My Blog post is here

Here are the files, (click images)

DisneyWorld





 

 








-------2013-------------- 2012 -------------- 2011 ---------------- 2010 ---------------2009---------------2008---------------2007-------

DisneyLand





 

 








--------2013-------------- 2012 --------------- 2011 ----------------2010---------------2009--------------2008---------------2007-------


Learn how to sync your files across all your device with dropbox here.

I will release more files over the next few months.

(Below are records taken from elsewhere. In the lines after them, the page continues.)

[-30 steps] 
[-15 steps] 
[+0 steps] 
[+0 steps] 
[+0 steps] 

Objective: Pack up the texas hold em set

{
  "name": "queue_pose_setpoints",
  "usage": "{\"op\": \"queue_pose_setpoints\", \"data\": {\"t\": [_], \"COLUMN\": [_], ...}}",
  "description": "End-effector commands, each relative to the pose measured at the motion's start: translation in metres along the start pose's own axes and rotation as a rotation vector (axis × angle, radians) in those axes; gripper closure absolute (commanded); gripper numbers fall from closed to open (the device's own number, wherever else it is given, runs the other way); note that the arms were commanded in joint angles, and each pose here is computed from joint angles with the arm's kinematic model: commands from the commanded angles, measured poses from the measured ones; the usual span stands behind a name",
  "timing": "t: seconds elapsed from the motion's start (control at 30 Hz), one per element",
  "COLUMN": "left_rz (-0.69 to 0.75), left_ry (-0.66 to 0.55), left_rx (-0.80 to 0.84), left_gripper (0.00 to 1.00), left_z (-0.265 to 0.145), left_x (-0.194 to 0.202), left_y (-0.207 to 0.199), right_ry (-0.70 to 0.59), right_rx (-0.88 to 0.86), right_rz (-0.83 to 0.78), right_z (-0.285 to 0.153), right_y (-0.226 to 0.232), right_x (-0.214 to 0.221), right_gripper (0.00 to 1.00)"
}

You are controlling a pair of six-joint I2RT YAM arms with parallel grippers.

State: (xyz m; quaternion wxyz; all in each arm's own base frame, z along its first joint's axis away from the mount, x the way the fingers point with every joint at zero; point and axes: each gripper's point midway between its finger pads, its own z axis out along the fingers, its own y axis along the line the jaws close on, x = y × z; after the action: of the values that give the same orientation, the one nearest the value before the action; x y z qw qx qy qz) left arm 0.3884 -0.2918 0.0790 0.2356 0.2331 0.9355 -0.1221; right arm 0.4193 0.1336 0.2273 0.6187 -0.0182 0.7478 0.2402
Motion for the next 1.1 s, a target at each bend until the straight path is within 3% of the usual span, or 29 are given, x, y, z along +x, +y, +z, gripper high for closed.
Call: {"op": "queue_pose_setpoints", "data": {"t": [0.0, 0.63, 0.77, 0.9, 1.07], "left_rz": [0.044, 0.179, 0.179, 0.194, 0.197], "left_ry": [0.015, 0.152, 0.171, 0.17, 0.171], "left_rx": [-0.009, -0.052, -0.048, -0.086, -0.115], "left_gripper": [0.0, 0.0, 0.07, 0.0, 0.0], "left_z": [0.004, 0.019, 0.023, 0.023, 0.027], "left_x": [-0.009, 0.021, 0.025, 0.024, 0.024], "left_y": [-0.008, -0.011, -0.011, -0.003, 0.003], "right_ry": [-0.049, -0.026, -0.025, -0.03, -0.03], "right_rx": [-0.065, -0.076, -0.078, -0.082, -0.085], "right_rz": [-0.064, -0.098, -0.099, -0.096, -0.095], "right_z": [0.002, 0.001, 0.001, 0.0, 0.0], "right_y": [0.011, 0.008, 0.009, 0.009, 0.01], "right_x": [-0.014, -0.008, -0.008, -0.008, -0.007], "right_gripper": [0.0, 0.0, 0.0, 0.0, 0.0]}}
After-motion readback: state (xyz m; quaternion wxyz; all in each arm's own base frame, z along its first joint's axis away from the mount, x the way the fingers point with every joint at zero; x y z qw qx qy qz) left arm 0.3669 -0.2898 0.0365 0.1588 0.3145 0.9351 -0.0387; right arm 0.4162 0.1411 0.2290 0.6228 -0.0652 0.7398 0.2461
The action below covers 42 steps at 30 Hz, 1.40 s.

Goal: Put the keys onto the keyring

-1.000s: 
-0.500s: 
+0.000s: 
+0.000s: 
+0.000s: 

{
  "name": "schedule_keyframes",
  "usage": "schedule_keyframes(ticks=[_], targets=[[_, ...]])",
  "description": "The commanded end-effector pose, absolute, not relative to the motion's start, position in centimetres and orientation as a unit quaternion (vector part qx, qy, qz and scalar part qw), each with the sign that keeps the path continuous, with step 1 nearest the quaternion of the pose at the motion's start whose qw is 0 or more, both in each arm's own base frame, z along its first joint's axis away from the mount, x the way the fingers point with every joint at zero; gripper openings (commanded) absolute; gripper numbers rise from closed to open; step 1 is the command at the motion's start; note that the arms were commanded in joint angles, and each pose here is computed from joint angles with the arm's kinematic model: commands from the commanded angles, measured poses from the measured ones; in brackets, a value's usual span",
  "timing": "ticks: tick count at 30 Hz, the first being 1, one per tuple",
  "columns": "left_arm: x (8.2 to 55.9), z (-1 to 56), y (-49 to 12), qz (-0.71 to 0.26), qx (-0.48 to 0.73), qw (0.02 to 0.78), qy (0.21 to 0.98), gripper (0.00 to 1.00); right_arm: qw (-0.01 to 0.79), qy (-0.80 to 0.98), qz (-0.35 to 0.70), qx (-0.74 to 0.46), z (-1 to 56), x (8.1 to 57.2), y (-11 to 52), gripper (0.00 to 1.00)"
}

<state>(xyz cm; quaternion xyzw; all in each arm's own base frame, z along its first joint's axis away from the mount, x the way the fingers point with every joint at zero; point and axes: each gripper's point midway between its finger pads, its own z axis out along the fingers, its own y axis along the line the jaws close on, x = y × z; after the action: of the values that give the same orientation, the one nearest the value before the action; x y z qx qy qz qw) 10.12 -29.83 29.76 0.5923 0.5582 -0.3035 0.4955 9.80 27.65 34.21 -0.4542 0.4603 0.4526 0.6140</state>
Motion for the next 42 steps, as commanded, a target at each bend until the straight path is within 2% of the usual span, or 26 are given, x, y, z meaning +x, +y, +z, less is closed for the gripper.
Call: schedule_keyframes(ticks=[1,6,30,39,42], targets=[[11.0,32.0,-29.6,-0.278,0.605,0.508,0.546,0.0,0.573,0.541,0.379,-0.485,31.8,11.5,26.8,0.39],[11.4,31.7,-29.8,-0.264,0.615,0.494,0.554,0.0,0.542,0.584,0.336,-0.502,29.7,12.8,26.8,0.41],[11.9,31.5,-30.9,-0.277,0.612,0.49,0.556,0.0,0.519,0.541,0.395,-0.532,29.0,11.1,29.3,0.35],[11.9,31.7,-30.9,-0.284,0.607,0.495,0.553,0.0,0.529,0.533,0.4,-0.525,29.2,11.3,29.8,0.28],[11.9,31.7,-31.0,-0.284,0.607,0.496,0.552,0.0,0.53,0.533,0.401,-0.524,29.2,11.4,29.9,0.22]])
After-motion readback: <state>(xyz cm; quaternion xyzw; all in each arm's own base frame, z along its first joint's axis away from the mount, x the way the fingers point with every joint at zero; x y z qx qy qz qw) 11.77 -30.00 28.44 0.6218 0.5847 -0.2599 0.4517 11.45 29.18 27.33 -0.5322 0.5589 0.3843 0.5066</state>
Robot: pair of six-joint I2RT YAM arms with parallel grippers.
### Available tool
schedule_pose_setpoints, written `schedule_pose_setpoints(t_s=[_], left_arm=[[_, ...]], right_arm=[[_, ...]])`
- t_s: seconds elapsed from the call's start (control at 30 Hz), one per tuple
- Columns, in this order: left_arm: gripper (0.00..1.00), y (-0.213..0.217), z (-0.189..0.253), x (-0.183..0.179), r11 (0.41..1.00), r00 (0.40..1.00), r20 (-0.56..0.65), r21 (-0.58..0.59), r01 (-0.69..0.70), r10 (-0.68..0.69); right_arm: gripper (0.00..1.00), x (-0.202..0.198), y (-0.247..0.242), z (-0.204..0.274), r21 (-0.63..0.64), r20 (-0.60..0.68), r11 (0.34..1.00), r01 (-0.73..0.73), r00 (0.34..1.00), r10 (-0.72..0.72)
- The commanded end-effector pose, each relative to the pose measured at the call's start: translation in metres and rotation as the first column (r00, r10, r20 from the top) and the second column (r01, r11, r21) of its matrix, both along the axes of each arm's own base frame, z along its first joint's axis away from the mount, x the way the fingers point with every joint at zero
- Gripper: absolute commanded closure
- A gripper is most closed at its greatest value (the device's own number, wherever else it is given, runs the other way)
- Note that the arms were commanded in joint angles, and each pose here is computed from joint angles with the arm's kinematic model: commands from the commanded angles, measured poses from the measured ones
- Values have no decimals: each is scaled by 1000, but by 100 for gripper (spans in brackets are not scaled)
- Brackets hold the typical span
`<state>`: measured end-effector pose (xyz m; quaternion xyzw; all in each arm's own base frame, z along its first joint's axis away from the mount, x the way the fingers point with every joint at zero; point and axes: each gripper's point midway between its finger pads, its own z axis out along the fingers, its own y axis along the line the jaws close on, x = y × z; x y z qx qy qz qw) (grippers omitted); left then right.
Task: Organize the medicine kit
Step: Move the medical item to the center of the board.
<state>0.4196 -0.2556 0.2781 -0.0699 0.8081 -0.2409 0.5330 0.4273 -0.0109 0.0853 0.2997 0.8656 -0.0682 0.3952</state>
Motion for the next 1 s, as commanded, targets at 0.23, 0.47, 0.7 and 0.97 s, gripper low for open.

*If you like my PDF planning files please consider a donation to Give Kids The World to show your support.  Any amount helps and it goes to a great cause.  Please use THIS LINK to show your support for my files.  
Thanks All​*


----------



## Mike2023

here is an image of the first page,  Link to download in first post.


----------



## Mike2023

download is fixed for anyone who was having problems.


----------



## Mike2023

Here is the image of the 2011 WDW HM page


----------



## MountNittany

This is a fantastic idea! Thank you! 

You should send this to ODPT, they might feature you.


----------



## Mike2023

I have now posted WDW 2010


----------



## Mike2023

I have now posted DisneyLand 2012


----------



## pixiewings71

I would love to have this, but I have an Android phone.


----------



## Mike2023

pixiewings71 said:


> I would love to have this, but I have an Android phone.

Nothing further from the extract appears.